Napoli. Muore neonato, genitori denunciano l’ospedale: “Taglio cesareo rinviato”

Napoli – Un neonato, stando alla denuncia dei genitori, è morto per un taglio cesareo posticipato. Una situazione che finirà sicuramente sotto inchiesta dei giudici. “Un’altra giovane coppia deve fare i conti con il dolore atroce della morte del figlio che, stando alla denuncia, sarebbe stata causata da una gestione sbagliata del parto nella clinica Villa Betania di Ponticelli a Napoli” queste le parole del consigliere Regionale dei Verdi, Francesco Emilio Borrelli, anche componente della commissione sanità.

Borrelli racconta che “se i fatti fossero confermati dalle prime indagini e dai primi risultati dell’autopsia, i responsabili della clinica, convenzionata con il servizio sanitario pubblico, dovrebbero sospendere immediatamente i protagonisti di questa vicenda e valutare l’ipotesi del licenziamento immediato per evitare il rischio di altri casi simili.” Vi è però un forte disguido da parte dell’equipe medico di Villa Betania.

Secondo i vertici non ci sarebbe stato nesssun errore durante il parto e la morte del bambino sarebbe stata causata da una infezione neonatale. La denuncia del papà del bambino racconta tutt’altra storia: “Hanno fatto partorire mia moglie dopo 16 ore dalla rottura dalle acque e a distanza di quasi tre ore dall’aumento della febbre fino a 40° per un’infezione del liquido amniocentico che era ormai compromesso.

Il bimbo non era nella posizione giusta per nascere, ma l’ostetrica continuava a insistere per il parto naturale fino a quando è arrivato un medico anziano che ha cominciato a gridare chiedendo un taglio cesareo immediato.
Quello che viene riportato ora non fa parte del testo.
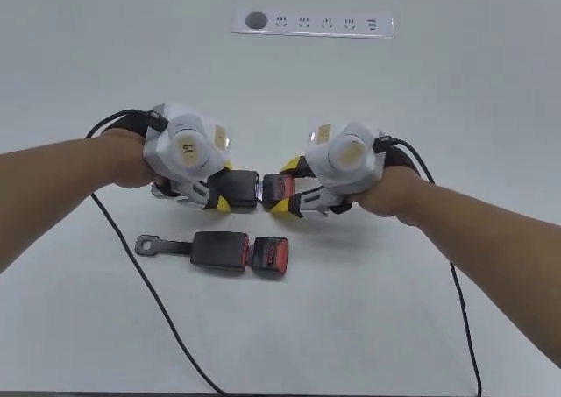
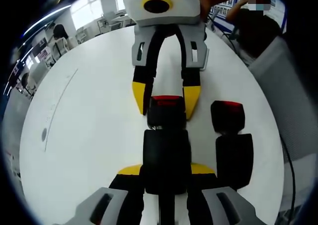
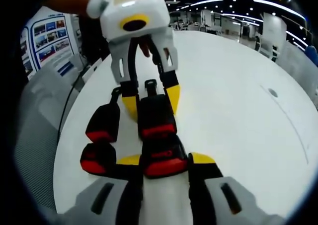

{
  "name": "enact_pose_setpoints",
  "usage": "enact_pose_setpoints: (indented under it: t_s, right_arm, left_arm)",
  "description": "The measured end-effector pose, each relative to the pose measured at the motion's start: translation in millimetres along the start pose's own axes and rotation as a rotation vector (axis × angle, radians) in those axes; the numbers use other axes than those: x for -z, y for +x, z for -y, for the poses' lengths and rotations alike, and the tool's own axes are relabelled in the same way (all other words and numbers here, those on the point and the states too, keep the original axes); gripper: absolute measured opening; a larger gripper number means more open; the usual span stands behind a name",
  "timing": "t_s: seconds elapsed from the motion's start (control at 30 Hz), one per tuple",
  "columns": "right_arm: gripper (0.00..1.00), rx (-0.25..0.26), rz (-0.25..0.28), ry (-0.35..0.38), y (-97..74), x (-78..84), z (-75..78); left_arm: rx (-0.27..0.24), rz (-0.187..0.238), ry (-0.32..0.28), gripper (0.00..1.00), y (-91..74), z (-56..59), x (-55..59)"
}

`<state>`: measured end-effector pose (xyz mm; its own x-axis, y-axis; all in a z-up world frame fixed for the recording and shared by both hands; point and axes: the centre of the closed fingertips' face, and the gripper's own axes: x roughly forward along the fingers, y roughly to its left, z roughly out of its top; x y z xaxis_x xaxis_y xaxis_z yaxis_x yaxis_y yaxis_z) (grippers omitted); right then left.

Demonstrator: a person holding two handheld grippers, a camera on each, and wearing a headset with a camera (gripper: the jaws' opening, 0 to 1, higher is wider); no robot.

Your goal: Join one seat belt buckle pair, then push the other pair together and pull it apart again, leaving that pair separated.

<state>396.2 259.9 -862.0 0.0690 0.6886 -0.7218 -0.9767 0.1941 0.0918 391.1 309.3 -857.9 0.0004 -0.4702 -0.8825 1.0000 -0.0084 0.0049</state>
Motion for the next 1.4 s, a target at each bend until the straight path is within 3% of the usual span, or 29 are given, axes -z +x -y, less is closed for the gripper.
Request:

Purtroppo, però, il taglio cesareo non è servito perché il bimbo, a distanza di tre ore, è morto”

L’uomo s’è rivolto a Borrelli per rendere noto il tutto. Il consigliere dei Verdi ha poi sottolineato che “va fatta la massima chiarezza sulla vicenda per dare giustizia al bimbo e ai suoi genitori e qualora, una volta accertate le responsabilità, non saranno prese le decisioni dovute, chiederò di valutare la sospensione o la revoca della convenzione con il servizio sanitario regionale.”